[WORK ORDER] Restate, exactly and without pictures, the lines from the start of the listing below through the line holding "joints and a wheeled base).".

[PROVIDED ENTRIES]
=== Section Start ===
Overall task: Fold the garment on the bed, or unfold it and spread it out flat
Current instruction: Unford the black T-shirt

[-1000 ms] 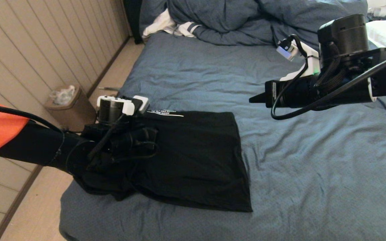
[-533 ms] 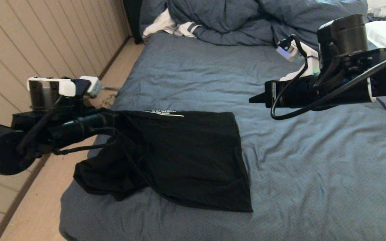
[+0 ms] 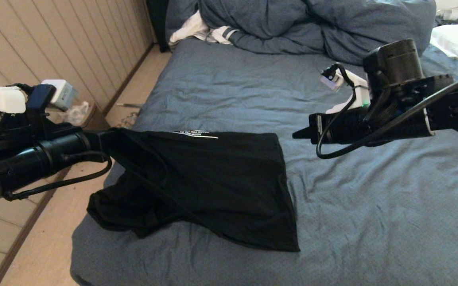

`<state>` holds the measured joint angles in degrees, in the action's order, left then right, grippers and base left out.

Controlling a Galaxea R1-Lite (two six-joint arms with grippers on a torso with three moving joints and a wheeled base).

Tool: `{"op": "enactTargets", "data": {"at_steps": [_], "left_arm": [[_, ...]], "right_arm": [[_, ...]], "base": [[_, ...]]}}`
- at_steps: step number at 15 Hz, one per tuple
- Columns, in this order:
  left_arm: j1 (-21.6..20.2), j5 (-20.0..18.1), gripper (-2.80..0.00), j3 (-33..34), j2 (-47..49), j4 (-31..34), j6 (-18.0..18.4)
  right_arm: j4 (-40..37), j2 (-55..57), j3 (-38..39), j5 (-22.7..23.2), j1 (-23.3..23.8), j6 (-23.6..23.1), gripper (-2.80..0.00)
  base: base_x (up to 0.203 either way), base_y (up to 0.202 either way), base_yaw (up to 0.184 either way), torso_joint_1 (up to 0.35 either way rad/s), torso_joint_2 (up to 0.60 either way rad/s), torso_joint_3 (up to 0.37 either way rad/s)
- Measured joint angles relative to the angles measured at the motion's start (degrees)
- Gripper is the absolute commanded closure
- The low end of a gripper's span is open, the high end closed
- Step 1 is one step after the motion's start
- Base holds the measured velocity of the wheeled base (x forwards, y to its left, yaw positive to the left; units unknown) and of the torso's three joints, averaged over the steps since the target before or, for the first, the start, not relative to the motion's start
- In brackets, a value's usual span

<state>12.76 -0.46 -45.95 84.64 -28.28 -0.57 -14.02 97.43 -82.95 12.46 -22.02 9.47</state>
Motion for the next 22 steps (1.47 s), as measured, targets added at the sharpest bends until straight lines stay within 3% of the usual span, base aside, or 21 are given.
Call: {"op": "enactTargets", "data": {"at_steps": [7, 10, 11, 16, 22], "left_arm": [[0.0, -0.3, 0.0, -0.2, -0.6, -0.4, -1.7], [0.0, -0.4, 0.0, 0.3, -0.2, -0.5, -1.8], [0.0, -0.4, 0.0, 0.4, -0.1, -0.4, -1.8], [0.3, -0.4, 0.0, 1.1, 0.2, -0.4, -1.9], [0.5, -0.4, 0.0, 1.4, 0.8, -0.4, -2.7]], "right_arm": [[-10.5, -0.6, 9.7, -0.2, -0.1, -0.1, 0.0], [-11.0, -2.6, 15.8, -0.3, -0.7, -2.8, 0.0], [-11.0, -3.8, 17.7, -0.3, -0.9, -3.7, -2.8], [-10.7, -8.0, 25.4, -0.6, -5.7, -4.9, -2.8], [-10.5, -4.2, 25.4, -0.4, -9.3, -6.7, -2.8]], "base": [[0.0, 0.0, 0.0, 0.0, 0.0, 0.0], [0.0, 0.0, 0.0, 0.0, 0.0, 0.0], [0.0, 0.0, 0.0, 0.0, 0.0, 0.0], [0.0, 0.0, 0.0, 0.0, 0.0, 0.0], [0.0, 0.0, 0.0, 0.0, 0.0, 0.0]]}}
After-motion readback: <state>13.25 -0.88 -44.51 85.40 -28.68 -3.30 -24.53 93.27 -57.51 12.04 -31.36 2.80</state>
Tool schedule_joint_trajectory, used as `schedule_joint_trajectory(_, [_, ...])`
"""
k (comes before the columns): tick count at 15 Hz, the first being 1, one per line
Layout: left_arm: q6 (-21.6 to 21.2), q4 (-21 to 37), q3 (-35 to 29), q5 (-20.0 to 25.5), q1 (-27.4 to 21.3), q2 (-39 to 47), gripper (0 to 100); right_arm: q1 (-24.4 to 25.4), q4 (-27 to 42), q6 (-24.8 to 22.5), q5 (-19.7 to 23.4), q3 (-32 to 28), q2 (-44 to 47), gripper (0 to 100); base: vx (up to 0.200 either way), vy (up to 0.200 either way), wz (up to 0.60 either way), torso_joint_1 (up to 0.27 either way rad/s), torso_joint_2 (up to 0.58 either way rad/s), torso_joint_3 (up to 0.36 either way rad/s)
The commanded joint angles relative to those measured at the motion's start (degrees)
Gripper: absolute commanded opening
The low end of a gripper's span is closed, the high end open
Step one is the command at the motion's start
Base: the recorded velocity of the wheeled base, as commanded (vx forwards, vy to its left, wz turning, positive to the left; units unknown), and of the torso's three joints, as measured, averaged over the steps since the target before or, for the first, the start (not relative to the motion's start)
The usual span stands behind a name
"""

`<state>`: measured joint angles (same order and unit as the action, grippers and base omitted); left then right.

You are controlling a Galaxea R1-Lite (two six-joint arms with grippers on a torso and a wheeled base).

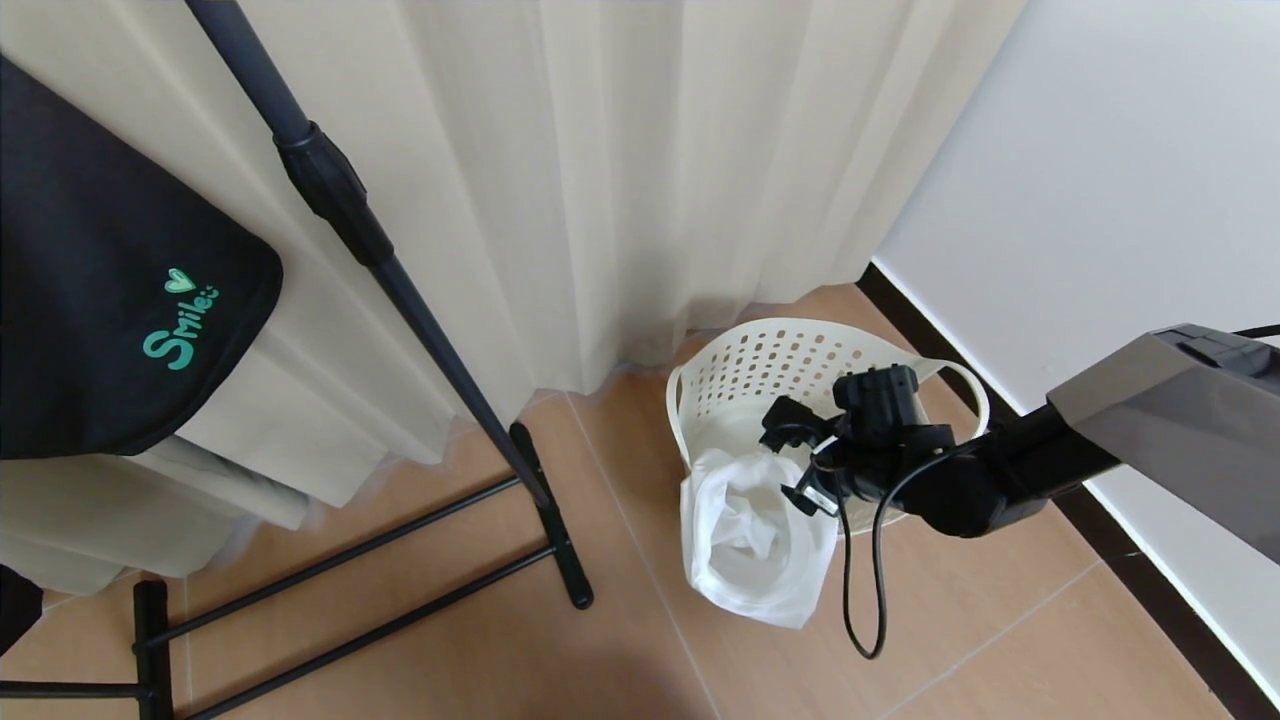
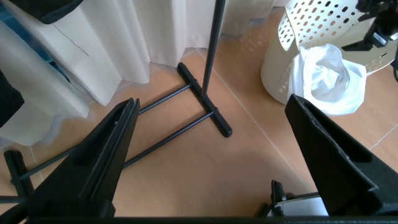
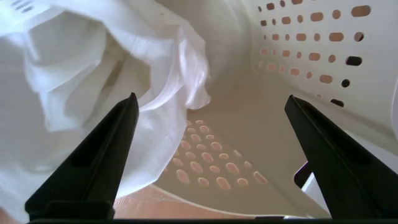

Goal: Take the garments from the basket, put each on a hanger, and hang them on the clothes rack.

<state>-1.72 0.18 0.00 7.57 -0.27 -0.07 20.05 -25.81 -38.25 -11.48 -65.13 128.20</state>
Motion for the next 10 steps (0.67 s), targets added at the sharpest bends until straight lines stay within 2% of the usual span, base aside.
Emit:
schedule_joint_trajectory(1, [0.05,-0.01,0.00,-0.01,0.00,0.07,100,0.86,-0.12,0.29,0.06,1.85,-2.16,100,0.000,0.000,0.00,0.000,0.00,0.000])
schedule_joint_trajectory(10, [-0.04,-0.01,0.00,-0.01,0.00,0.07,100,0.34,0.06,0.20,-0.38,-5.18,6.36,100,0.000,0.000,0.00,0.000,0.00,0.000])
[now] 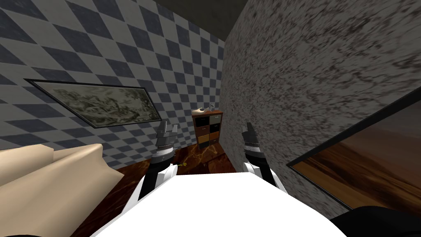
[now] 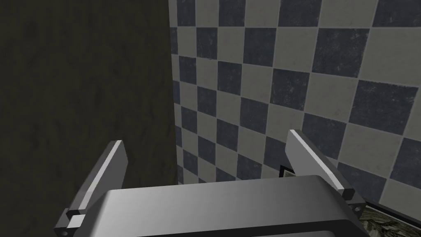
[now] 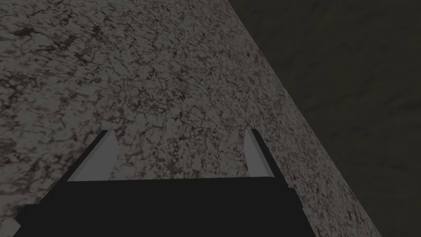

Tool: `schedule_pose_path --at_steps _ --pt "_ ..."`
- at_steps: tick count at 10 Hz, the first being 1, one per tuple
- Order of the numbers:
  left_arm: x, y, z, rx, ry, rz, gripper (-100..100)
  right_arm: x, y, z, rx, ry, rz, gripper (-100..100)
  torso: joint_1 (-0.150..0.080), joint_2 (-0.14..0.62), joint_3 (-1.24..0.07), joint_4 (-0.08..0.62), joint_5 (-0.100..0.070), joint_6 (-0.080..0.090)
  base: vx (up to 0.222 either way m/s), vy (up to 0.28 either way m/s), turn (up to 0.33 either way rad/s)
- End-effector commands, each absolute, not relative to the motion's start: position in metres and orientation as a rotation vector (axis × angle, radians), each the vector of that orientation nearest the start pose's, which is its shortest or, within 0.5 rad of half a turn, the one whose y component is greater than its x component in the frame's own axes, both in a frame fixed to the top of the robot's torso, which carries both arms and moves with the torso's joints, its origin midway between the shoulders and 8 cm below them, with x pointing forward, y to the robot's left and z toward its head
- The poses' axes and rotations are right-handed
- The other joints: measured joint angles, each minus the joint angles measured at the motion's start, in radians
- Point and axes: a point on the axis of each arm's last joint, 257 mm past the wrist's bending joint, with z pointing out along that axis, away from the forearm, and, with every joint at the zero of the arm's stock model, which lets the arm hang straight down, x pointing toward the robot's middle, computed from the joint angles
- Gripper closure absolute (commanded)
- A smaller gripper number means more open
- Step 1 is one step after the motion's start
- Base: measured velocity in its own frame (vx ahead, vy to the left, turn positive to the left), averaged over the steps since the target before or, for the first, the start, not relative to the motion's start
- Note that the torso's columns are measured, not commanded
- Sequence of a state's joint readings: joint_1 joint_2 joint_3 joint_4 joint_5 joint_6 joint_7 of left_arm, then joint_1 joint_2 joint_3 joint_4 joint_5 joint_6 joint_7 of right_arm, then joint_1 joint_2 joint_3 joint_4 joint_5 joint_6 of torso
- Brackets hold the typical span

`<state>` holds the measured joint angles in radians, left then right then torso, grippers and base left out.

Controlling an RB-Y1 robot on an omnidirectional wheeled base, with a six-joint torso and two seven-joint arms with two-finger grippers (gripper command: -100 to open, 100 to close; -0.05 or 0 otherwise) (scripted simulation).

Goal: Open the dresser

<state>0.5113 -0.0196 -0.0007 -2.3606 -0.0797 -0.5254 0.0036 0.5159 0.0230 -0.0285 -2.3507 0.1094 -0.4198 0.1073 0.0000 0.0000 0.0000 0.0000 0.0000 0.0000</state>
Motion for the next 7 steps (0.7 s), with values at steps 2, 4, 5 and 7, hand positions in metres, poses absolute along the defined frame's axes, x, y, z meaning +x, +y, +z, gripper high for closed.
schedule_pose_path --at_steps 2,4,5,7 --pt "0.3227 0.2676 0.0602 -0.546 0.575 -1.27 0 0.342 -0.2812 0.0351 0.582 0.694 1.087 0 0.0 0.104 -0.209 0.105 0.0 0.0 0.0 0.0 0.0" --pt "0.3227 0.2676 0.0603 -0.545 0.575 -1.27 0 0.342 -0.2812 0.0352 0.582 0.694 1.087 0 0.0 0.248 -0.497 0.248 0.0 0.0 0.0 0.0 0.0" --pt "0.3227 0.2676 0.0603 -0.545 0.575 -1.27 0 0.342 -0.2812 0.0352 0.582 0.694 1.087 0 0.0 0.322 -0.644 0.322 0.0 0.0 0.0 0.0 0.0" --pt "0.3226 0.2676 0.0603 -0.545 0.575 -1.27 0 0.3419 -0.2812 0.0352 0.582 0.694 1.087 0 0.0 0.47 -0.939 0.47 0.0 0.0 0.0 0.0 0.0"
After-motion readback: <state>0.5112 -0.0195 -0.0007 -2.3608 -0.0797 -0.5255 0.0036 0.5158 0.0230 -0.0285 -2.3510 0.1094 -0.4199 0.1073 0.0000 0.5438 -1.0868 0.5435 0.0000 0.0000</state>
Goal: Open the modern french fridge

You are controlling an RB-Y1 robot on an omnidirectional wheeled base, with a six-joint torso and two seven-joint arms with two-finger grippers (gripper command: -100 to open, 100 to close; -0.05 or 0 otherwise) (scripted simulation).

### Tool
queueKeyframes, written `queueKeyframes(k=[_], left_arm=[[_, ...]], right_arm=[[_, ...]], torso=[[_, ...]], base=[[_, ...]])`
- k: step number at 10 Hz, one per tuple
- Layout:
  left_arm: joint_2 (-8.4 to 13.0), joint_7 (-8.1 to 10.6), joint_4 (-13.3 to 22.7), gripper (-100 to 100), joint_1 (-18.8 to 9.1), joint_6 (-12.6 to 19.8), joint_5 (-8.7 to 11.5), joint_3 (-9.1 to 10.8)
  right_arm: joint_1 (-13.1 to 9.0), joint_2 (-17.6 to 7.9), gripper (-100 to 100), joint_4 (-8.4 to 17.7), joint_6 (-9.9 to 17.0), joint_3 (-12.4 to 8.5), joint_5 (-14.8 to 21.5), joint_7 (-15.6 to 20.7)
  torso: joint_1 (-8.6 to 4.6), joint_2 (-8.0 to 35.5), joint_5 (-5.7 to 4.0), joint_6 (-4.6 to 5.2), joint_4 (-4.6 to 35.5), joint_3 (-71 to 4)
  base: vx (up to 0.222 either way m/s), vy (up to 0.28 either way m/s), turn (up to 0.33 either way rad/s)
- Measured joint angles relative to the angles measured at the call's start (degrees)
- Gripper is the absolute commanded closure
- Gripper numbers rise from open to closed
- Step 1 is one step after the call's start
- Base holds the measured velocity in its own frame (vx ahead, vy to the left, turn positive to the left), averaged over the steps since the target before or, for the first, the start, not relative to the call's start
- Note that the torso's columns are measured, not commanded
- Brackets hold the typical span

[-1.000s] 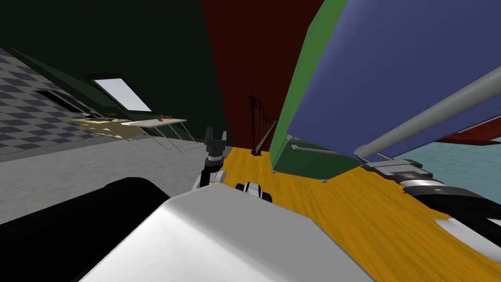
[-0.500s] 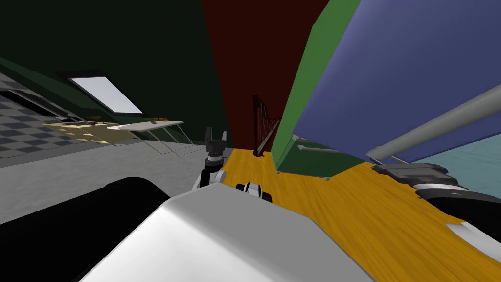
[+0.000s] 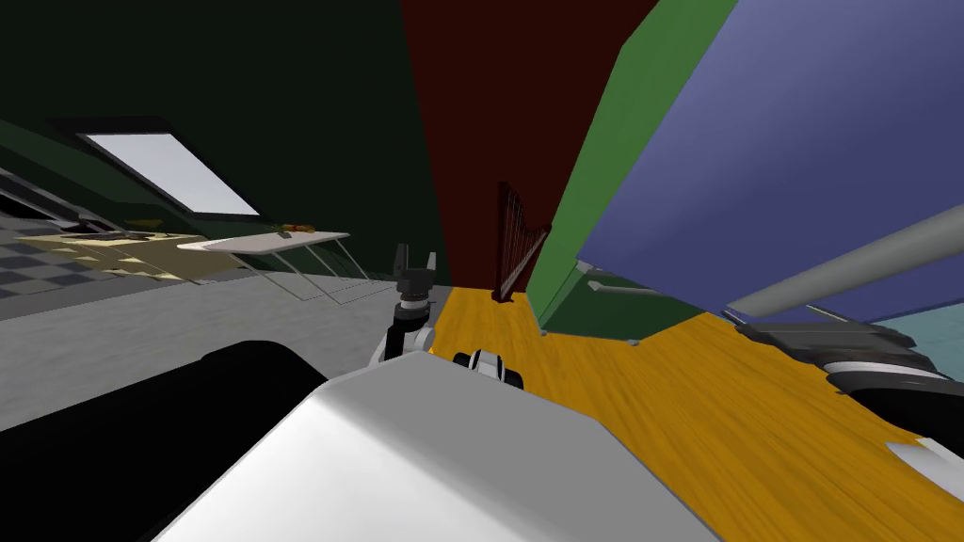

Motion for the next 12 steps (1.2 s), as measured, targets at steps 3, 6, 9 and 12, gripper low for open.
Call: queueKeyframes(k=[3,6,9,12], left_arm=[[0.0,0.0,0.0,0,0.0,0.0,0.0,0.01],[0.0,0.0,0.0,0,0.0,0.0,0.0,0.01],[0.0,0.0,0.0,0,0.0,0.0,0.0,0.01],[0.0,0.0,0.0,0,0.0,0.0,0.0,0.01]], right_arm=[[0.6,-3.3,-100,0.3,0.4,0.7,-0.6,-2.6],[1.3,-6.3,-100,0.8,1.0,1.1,-1.4,-5.4],[1.5,-6.2,0,1.0,1.0,1.4,-1.3,-5.6],[1.6,-5.9,0,1.1,1.0,1.7,-1.3,-5.6]], torso=[[-0.05,0.3,-0.06,0.38,0.2,0.2],[0.71,0.6,0.35,0.4,0.3,0.4],[0.58,0.5,0.19,0.38,0.2,0.4],[0.39,0.4,0.09,0.38,0.2,0.3]], base=[[-0.014,-0.012,0.022],[-0.008,0.001,0.008],[0.002,-0.002,0.002],[0.0,0.0,0.0]])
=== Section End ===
[WRITTEN RESPONSE]
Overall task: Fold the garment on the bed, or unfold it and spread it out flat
Current instruction: Unford the black T-shirt

[-1000 ms] 
[-533 ms] 
[+0 ms] 

`<state>` holds the measured joint angles in degrees, in the action's order, left then right, grippers and base left out.

Controlling a Galaxea R1-Lite (two six-joint arms with grippers on a torso with three moving joints and a wheeled base).

No further answer will be given.